We also invite you to participate in any of the upcoming group calls and roadmapping workshops being organised by the group.

Calls and workshops are announced over the mailing list. We pursue three major activities:

  • Roadmapping activities (primarily 2013-2015)
    • Roadmapping activities have not been stalled since 2015, but they are now being conducted in more focused sub-discussions, i.e., on web standards for language resource metadata and linguistic annotation
  • Metadata vocabularies for language resources (since 2015)
  • Web standards for linguistic annotation (since 2019)

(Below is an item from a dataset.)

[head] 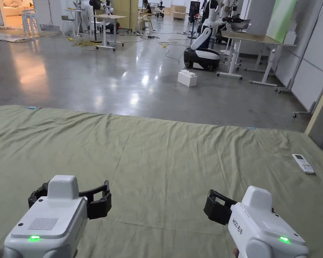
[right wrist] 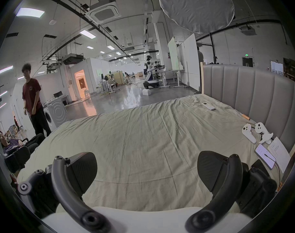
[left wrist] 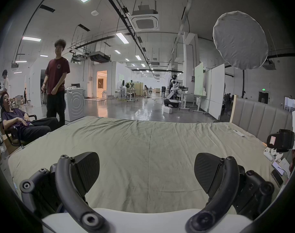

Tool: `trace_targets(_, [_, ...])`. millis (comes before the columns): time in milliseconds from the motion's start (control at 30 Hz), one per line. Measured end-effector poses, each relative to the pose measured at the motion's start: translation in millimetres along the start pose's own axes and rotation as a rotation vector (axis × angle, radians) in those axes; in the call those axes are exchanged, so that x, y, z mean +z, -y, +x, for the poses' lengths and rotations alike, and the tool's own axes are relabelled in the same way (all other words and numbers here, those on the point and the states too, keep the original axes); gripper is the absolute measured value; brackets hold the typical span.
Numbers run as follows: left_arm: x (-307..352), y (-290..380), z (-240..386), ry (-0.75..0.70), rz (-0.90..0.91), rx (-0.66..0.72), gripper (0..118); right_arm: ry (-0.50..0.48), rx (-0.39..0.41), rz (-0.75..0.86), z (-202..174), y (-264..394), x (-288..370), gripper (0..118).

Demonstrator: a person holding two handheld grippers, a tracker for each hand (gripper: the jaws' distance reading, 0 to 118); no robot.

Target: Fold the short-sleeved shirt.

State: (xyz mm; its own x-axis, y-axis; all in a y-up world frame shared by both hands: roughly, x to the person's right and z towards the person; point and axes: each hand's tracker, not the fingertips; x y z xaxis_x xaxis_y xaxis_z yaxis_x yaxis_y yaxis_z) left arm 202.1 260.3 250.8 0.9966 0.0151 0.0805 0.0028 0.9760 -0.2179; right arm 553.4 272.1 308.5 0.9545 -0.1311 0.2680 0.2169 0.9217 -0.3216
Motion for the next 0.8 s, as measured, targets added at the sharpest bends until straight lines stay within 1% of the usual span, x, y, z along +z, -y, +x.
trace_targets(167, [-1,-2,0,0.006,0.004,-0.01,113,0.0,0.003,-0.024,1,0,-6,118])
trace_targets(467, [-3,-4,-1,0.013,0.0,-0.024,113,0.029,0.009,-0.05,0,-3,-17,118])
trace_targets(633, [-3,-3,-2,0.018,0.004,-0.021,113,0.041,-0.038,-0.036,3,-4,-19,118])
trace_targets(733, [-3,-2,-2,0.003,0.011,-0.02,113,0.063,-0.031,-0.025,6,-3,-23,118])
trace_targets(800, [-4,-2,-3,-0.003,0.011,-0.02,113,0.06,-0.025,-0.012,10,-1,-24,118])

Web standards for linguistic annotations

Since 2013, LD4LT has embraced the NLP Interchange Format (NIF) as a community standard for representing linguistic annotations on the web. However, NIF competes (and partially overlaps) in this regard with other web standards such as Web Annotation on the one hand, with ISO standards that primarily build on XML technologies on the other hand, as well as with community- or platform-specific solutions such as TEI-XML (for the Digital Humanities) and the LAPPS Interchange Format (for Galaxy). We identified the need to harmonize these efforts and are currently working towards a synthesis.

  • GitHub: repository
  • We conduct (more or less) regular telcos in collaboration with the Cost Action Nexus Linguarum, announced via the LD4LT mailing list

OWL Metamodel for Language Resources

With the aim of converting data/metadata of Language Resources into the cloud of Linguistic Linked Data, an OWL metamodel is being developed based on the inputs and previous experience of well-established LRs communities such as Meta-Share. In this section we are collecting pointers and materials related to that topic.

Roadmapping activities

During an initial phase, LD4LT focused on roadmapping activities and surveys regarding needs and potential of linked data in language technology. This has been conducted in conjunction with the FP7 project LIDER: Linked Data as an enabler of cross-media and multilingual content analytics for enterprises across Europe, with a peak in activity in 2015. On this basis, we focused on more specialialized aspects such as language resource metadata and exchange formats for linguistic annotations.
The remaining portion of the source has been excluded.